Medición de la actividad neuronal en un trozo de cerebro de ratón después de una incubación prolongada

Asegure un corte de cerebro de ratón en una cámara de registro, perfundido con aCSF oxigenado después de una incubación prolongada.

Las células de la rebanada están cargadas con un indicador de calcio, lo que facilita las mediciones de calcio intracelular.

Tome una pipeta de registro que comprende un electrodo en una solución de electrolitos.

Identificar una neurona objetivo. Coloque la pipeta de registro con presión positiva sobre la membrana celular, creando un hoyuelo.

Aplique presión negativa para crear un sello hermético.

Además, aplique pulsos de presión negativa, rompiendo la membrana y estableciendo una configuración de toda la celda.

Perfundir aCSF con una alta concentración de potasio, que despolariza la membrana de la neurona.

La despolarización abre los canales de sodio, desencadenando un potencial de acción, que a su vez activa los canales de calcio dependientes de voltaje y permite la entrada de calcio.

Los iones de calcio se unen al indicador, mejorando la fluorescencia, que se puede visualizar bajo una iluminación adecuada.

El aumento de la fluorescencia intracelular, causado por la entrada de calcio después de la aplicación de potasio, indica viabilidad neuronal después de una incubación prolongada.

Para el registro, coloque el tejido en una cámara de registro sumergida bajo un microscopio y perfundirlo con aCSF oxigenado a una velocidad de flujo de 4 a 5 mililitros por minuto. Sostén el pañuelo usando un arpa hecha a medida. A continuación, prepare unas pipetas de registro con un extractor de micropipetas para conseguir una resistencia final de 5 a 6 mega ohmios.

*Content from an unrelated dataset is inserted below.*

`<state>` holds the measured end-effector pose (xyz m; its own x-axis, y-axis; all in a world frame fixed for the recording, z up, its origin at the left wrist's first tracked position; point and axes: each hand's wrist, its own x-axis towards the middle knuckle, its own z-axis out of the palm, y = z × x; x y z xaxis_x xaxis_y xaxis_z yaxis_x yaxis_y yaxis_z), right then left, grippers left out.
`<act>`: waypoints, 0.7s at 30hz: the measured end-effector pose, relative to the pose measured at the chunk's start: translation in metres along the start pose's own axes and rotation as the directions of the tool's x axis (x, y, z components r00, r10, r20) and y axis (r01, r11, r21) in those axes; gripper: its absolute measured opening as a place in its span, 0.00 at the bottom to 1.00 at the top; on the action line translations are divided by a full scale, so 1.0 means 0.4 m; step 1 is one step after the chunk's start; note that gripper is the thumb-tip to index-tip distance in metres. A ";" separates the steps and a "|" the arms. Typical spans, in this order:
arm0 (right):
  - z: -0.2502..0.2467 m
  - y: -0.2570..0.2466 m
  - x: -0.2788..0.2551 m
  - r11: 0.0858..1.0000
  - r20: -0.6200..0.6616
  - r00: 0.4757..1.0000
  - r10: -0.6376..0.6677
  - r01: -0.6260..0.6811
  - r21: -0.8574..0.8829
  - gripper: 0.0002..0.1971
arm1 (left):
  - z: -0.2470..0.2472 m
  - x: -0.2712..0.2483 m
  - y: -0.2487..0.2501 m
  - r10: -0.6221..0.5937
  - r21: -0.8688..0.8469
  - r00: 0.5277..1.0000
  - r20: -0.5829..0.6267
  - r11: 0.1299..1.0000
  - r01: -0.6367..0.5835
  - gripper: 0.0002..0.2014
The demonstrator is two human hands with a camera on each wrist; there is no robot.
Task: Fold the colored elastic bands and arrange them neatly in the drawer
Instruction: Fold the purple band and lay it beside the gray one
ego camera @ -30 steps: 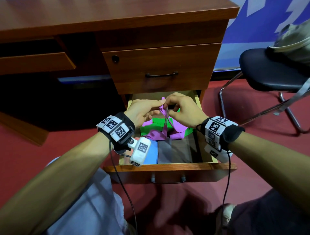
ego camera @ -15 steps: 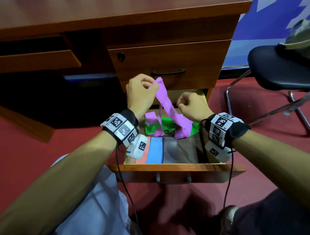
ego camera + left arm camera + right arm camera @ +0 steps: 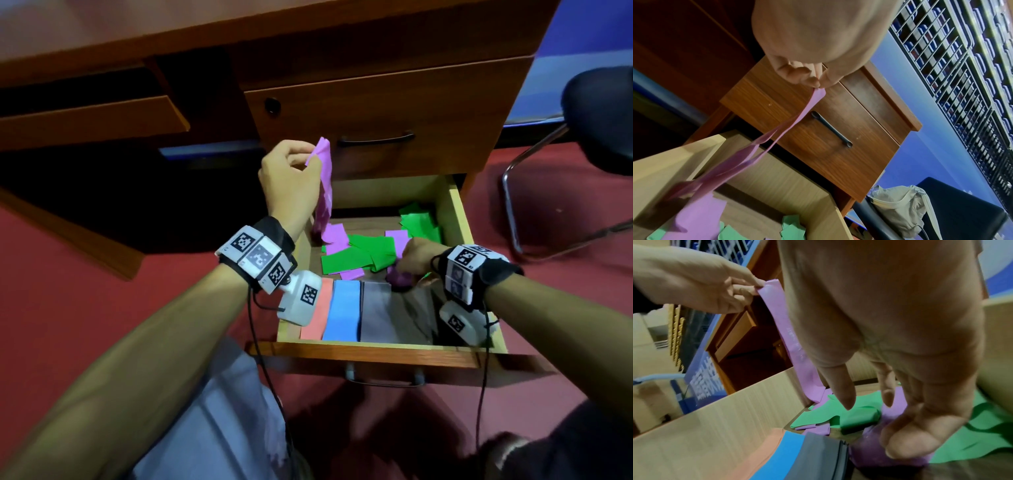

Llene la pipeta con 3 a 4 microlitros de solución interna y luego coloque la solución en hielo. Luego, visualice las celdas usando una cámara CCD bajo IR-DIC. Coloque la pipeta en la membrana celular con un micromanipulador. Mantenga la presión positiva a través de un puerto de succión en el soporte de la pipeta. Una vez que la pipeta esté en la célula, aplique una suave presión negativa a la pipeta para lograr un sello de gigaohmio.

Luego, rompa la membrana celular con una breve presión negativa. Posteriormente, inicie el registro de la pinza de corriente o voltaje de toda la celda. Para una sola longitud de onda de excitación de flujo 4, filtre la luz de excitación a través de un filtro de paso de banda de 460 a 490 nanómetros y emita luz a través de un filtro de paso de banda de 515 a 550 nanómetros.